Use [efx] - that's exactly what character classes are designed for: to match one of the included characters. Therefore it's also the most readable and shortest solution.

I don't know if it's faster, but I would be very much surprised if it wasn't. It definitely won't be slower.

My reasoning (without ever having written a regex engine, so this is pure conjecture):

The regex token [abc] will be applied in a single step of the regex engine: "Is the next character one of a, b, or c?"

(a|b|c) however tells the regex engine to

  • remember the current position in the string for backtracking, if necessary
  • check if it's possible to match a. If so, success.

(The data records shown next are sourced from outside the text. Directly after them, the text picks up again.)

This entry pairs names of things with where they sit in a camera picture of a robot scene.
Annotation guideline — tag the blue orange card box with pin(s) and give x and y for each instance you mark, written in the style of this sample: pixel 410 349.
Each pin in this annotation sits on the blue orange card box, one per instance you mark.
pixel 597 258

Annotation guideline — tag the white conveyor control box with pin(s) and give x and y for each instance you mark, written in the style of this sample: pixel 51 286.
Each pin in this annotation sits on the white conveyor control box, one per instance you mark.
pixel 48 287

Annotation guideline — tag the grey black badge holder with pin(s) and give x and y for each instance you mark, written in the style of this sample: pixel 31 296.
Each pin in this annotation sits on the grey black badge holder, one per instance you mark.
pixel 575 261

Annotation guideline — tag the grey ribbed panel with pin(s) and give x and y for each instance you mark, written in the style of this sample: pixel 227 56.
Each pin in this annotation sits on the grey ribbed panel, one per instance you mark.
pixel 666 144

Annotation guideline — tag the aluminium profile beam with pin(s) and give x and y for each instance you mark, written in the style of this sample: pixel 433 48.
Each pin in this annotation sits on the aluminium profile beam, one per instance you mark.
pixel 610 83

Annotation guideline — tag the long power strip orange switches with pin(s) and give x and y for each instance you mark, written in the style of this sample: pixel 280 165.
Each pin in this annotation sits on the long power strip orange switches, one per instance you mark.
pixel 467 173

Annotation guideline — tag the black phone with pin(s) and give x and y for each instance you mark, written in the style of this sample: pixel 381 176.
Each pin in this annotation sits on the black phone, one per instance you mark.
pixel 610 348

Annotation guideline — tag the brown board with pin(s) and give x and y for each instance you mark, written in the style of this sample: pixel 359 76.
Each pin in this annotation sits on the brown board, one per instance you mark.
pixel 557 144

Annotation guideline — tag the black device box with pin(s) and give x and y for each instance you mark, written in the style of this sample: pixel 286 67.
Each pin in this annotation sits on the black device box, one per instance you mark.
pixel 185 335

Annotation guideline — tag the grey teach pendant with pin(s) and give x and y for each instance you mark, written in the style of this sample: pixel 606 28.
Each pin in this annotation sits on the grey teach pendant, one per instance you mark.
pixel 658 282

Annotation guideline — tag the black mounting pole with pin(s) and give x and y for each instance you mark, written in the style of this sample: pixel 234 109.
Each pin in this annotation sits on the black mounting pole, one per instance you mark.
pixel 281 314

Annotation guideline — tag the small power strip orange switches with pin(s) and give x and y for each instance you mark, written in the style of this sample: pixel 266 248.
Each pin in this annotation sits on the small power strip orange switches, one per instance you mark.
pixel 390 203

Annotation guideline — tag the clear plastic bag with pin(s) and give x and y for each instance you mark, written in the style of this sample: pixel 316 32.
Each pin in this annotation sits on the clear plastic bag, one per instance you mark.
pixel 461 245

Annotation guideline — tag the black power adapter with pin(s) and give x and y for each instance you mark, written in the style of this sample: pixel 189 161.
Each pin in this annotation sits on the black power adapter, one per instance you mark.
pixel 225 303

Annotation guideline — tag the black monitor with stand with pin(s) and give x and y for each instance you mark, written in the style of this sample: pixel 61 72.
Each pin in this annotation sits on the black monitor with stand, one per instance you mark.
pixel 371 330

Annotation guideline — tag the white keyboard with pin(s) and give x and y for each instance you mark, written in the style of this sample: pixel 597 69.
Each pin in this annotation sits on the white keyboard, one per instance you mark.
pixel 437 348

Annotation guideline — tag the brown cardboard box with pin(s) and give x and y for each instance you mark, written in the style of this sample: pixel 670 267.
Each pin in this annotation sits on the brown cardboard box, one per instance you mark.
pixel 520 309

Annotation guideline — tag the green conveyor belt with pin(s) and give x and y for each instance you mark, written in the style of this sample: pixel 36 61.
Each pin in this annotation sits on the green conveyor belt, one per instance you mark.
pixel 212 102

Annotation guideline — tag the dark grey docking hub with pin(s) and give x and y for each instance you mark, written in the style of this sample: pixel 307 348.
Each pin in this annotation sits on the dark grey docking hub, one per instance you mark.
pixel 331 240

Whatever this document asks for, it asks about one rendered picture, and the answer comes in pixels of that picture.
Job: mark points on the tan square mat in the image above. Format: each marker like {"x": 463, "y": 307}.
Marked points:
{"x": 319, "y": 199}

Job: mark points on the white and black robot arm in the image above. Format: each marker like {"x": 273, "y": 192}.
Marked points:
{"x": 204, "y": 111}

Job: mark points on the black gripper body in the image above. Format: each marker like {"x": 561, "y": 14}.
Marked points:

If not:
  • check if it's possible to match b. If so, success. If not:
  • check if it's possible to match c. If so, success. If not:
  • give up.

Solution 2:

Here is a benchmark:

updated according to tchrist comment, the difference is more significant

#!/usr/bin/perl
use strict;
use warnings;
use 5.10.1;
use Benchmark qw(:all);

my @l;
foreach(qw/b c d f g h j k l m n ñ p q r s t v w x z B C D F G H J K L M N ñ P Q R S T V W X Z/) {
    push @l, "abc$_.txt";
}

my $re1 = qr/^(.*(b|c|d|f|g|h|j|k|l|m|n|ñ|p|q|r|s|t|v|w|x|z)\.txt)$/;
my $re2 = qr/^(.*[bcdfghjklmnñpqrstvwxz]\.txt)$/;
my $cpt;

my $count = -3;
my $r = cmpthese($count, {
    'alternation' => sub {
        for(@l) {
            $cpt++ if $_ =~ $re1;
        }
    },
    'class' => sub {
        for(@l) {
            $cpt++ if $_ =~ $re2;
        }
    }
});

result:

              Rate alternation       class
alternation 2855/s          --        -50%
class       5677/s         99%          --

Solution 3:

With a single character, it's going to have such a minimal difference that it won't matter. (unless you're doing LOTS of operations)

However, for readability (and a slight performance increase) you should be using the character class method.

For a bit further information - opening a round bracket ( causes Perl to start backtracking for that current position, which, as you don't have further matches to go against, you really don't need for your regex. A character class will not do this.